PROMPT ▸
What is needed is an exact copy of the data below, pictures excluded.

DATA EXCERPT ▸
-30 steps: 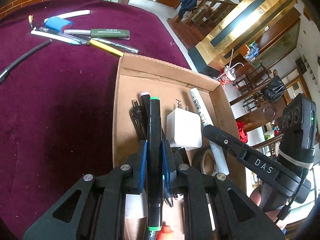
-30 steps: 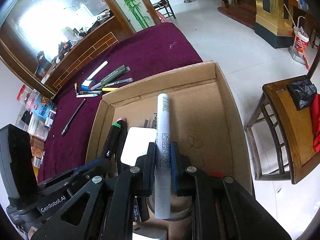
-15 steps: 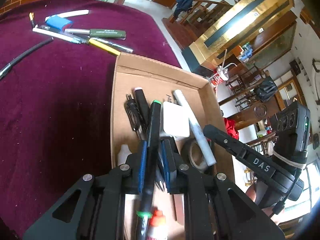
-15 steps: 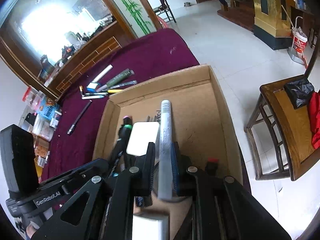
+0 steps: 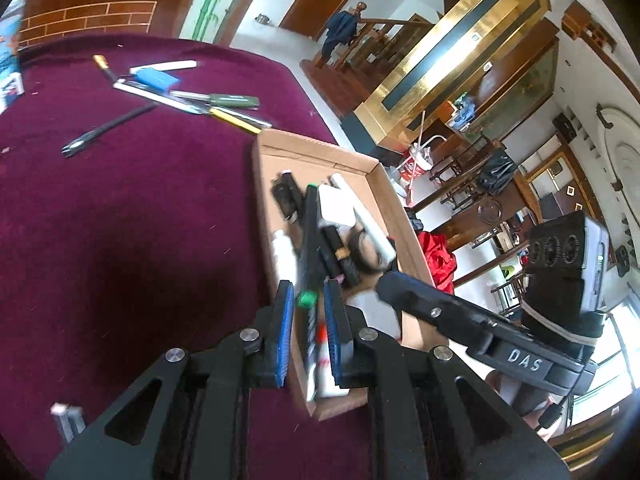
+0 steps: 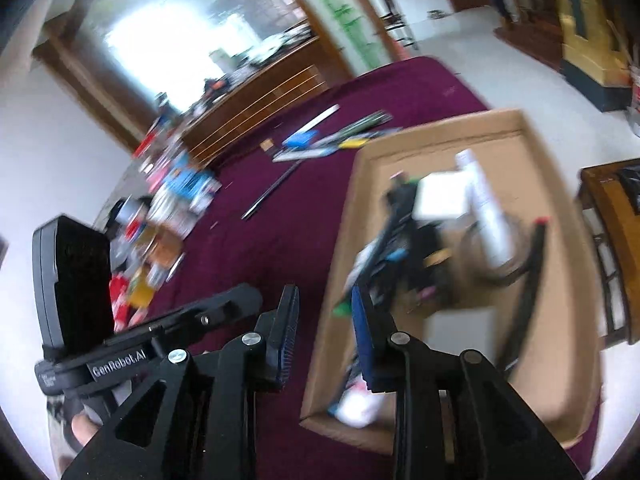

TASK OUTPUT ▸
-30 steps: 
-30 steps: 
-15 steps: 
-15 steps: 
+0 steps: 
+0 steps: 

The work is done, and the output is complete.